If you have a raw rbspy data file that you've previously recorded, you can use rbspy report to generate different kinds of visualizations from it (the flamegraph/callgrind/summary formats, as documented above). This is useful because you can record raw data from a program and then decide how you want to visualize it afterwards.

For example, here's what recording a simple program and then generating a summary report looks like:

$ sudo rbspy record --raw-file raw.gz ruby ci/ruby-programs/short_program.rb
$ rbspy report -f summary -i raw.gz -o summary.txt
$ cat summary.txt
% self  % total  name
100.00   100.00  sleep [c function] - (unknown)
  0.00   100.00  ccc - ci/ruby-programs/short_program.rb
  0.00   100.00  bbb - ci/ruby-programs/short_program.rb
  0.00   100.00  aaa - ci/ruby-programs/short_program.rb
  0.00   100.00  <main> - ci/ruby-programs/short_program.rb

rbspy vs StackProf

rbspy and StackProf are both sampling profilers for Ruby. They both let you generate flamegraphs. So when should you use rbspy, and when should you use stackprof?

The two tools are actually used in pretty different ways! rbspy is a command line tool (rbspy record --pid YOUR_PID), and StackProf is a library that you can include in your Ruby program and use to profile a given section of code.

When to use rbspy

rbspy profiles everything a given Ruby process is doing -- you give it a PID of a Ruby process, and it profiles it.
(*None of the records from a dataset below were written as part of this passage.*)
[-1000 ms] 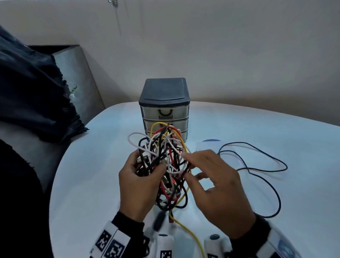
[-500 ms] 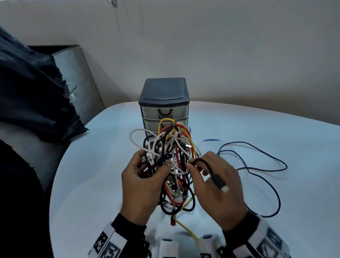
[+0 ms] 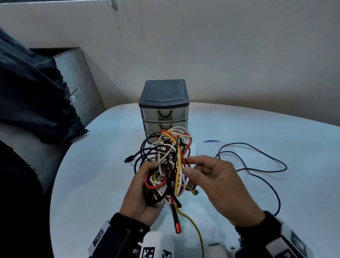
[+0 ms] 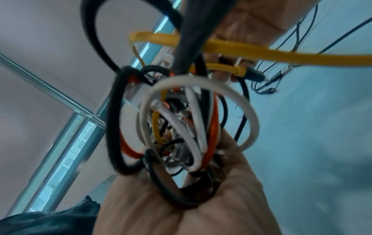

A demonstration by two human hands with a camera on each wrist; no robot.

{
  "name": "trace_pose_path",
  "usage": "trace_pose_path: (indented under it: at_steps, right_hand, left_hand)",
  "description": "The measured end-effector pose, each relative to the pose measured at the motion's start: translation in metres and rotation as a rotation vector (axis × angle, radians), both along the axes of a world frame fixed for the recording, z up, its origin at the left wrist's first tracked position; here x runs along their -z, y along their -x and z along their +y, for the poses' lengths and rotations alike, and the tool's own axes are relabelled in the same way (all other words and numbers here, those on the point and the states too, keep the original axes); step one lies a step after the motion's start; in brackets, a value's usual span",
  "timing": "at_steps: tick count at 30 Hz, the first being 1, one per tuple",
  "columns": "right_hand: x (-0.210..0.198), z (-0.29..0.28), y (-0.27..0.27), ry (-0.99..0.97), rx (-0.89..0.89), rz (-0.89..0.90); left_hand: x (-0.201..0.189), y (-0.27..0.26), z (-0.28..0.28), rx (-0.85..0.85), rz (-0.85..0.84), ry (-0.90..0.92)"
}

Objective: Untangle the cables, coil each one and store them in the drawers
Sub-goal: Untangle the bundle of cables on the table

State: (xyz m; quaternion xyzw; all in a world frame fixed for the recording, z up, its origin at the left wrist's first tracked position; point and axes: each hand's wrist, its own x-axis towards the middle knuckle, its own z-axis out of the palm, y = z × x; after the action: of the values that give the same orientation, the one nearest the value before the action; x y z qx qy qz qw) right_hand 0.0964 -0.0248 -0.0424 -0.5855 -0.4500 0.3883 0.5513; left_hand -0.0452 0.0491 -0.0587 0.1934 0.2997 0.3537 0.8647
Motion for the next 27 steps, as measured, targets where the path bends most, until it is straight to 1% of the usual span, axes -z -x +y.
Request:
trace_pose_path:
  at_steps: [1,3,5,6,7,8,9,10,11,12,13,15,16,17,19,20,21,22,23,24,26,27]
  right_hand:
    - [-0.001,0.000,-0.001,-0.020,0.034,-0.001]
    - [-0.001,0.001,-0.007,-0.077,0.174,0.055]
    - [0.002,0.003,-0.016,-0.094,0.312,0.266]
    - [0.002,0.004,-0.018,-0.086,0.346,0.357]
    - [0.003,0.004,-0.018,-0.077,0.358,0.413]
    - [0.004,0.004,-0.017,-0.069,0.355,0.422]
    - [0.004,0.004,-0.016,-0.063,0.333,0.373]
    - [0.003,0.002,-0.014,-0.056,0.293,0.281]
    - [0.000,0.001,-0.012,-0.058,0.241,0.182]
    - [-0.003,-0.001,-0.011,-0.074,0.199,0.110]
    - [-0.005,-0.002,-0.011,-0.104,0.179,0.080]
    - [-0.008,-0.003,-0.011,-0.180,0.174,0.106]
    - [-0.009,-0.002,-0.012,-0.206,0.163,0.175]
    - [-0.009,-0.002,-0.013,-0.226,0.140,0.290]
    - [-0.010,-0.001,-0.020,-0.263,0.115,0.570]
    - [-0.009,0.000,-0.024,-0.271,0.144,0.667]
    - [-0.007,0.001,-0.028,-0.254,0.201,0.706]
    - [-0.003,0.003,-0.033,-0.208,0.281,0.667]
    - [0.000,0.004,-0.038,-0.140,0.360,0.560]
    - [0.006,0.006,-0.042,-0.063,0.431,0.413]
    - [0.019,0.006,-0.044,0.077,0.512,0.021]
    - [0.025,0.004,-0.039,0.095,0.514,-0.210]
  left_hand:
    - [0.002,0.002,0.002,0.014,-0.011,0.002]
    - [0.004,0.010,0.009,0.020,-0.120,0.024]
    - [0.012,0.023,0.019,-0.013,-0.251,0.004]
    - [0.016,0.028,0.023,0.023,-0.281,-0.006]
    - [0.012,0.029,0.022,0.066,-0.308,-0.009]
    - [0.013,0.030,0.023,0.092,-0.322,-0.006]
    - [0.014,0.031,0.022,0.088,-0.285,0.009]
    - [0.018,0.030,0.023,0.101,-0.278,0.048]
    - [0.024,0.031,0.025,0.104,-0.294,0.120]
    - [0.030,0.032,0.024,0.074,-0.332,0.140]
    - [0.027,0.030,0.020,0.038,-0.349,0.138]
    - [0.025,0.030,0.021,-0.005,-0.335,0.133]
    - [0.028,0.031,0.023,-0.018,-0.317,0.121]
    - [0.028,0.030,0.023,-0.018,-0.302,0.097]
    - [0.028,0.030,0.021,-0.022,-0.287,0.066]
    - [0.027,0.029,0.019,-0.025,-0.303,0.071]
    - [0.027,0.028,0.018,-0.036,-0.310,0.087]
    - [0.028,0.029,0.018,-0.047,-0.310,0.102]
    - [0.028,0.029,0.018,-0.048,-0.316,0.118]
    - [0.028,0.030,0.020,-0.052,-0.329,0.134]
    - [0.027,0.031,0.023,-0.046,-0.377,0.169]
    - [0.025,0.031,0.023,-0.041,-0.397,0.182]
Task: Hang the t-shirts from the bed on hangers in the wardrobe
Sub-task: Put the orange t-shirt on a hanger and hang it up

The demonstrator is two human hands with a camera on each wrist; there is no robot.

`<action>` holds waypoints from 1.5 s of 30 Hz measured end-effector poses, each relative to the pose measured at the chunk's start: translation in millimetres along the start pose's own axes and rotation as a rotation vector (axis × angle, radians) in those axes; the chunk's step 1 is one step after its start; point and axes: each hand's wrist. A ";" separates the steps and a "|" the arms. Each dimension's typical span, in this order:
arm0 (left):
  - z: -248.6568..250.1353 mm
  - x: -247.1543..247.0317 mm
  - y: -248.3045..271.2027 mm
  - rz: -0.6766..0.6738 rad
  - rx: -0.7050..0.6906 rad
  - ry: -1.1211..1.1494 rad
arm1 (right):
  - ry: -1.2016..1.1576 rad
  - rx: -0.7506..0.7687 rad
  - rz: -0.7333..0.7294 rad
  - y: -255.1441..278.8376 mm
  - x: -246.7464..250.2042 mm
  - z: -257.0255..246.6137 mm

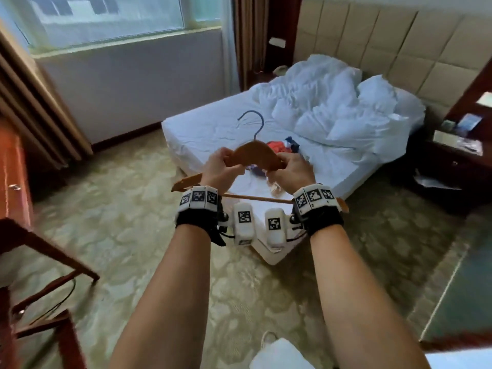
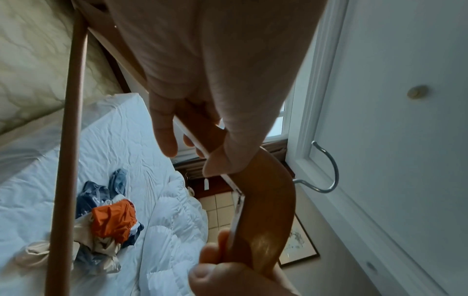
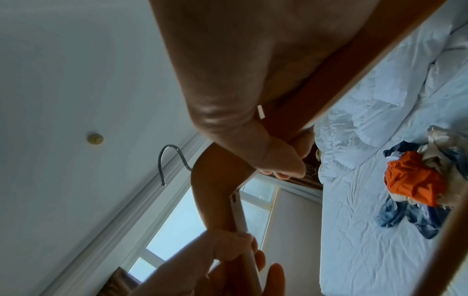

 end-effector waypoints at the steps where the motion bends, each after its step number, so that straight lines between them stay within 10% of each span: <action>1: -2.0 -10.0 -30.6 -0.018 -0.007 -0.011 | 0.006 -0.004 0.010 -27.2 1.0 6.3; 14: 9.0 -145.7 -370.5 -0.346 -0.066 -0.184 | -0.115 -0.118 -0.196 -365.9 33.5 81.6; 22: -42.4 -202.1 -554.8 -0.098 -0.052 -0.087 | -0.051 -0.337 0.017 -529.4 22.4 172.7; 26: -94.8 -246.6 -636.5 -0.251 0.001 -0.229 | -0.039 -0.496 0.063 -587.9 -1.5 223.1; 32: -163.3 -313.1 -703.7 -0.826 0.197 -0.527 | -0.032 -0.648 0.078 -643.3 -36.7 274.4; 45: -208.7 -406.1 -751.9 -0.975 0.354 -0.721 | -0.155 -0.720 0.216 -697.2 -76.4 360.3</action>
Point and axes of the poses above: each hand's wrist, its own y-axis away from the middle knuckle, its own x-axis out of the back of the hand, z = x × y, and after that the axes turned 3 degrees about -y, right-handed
It's useful when:

  • You don't want to edit your code to start profiling
  • You have a Ruby program that you didn't write that you want to quickly get profiling information about (eg Chef / Puppet)
  • You want to quickly profile a Ruby script (how to do it: rbspy record ruby my-script.rb)

One common use case for rbspy is profiling slow unit test runs -- instead of spending a bunch of time adding instrumentation, you can run rbspy record ruby my-test.rb and instantly get profiling information about what's going on.

When to use StackProf

StackProf requires more work to set up, and gives you more control over which code gets profiled. It's best when you want to profile a specific section of your code, or only want to profile certain HTTP requests.

Here's what editing your code to use StackProf looks like

StackProf.run(mode: :cpu, out: 'tmp/stackprof-cpu-myapp.dump', raw: true) do
    # code you want to profile here
end

Here are the steps to using StackProf:

  1. Add the stackprof gem to your Gemfile
  2. Edit your code to call StackProf and save data to the right file
  3. Use stackprof to summarize the reported data from the

A more batteries-included way of doing profiling if you have a Rails/Rack program is to use rack-mini-profiler. It uses StackProf under the hood to do CPU profiling as well as supporting memory profiling. Here's a blog post about rack-mini-profiler.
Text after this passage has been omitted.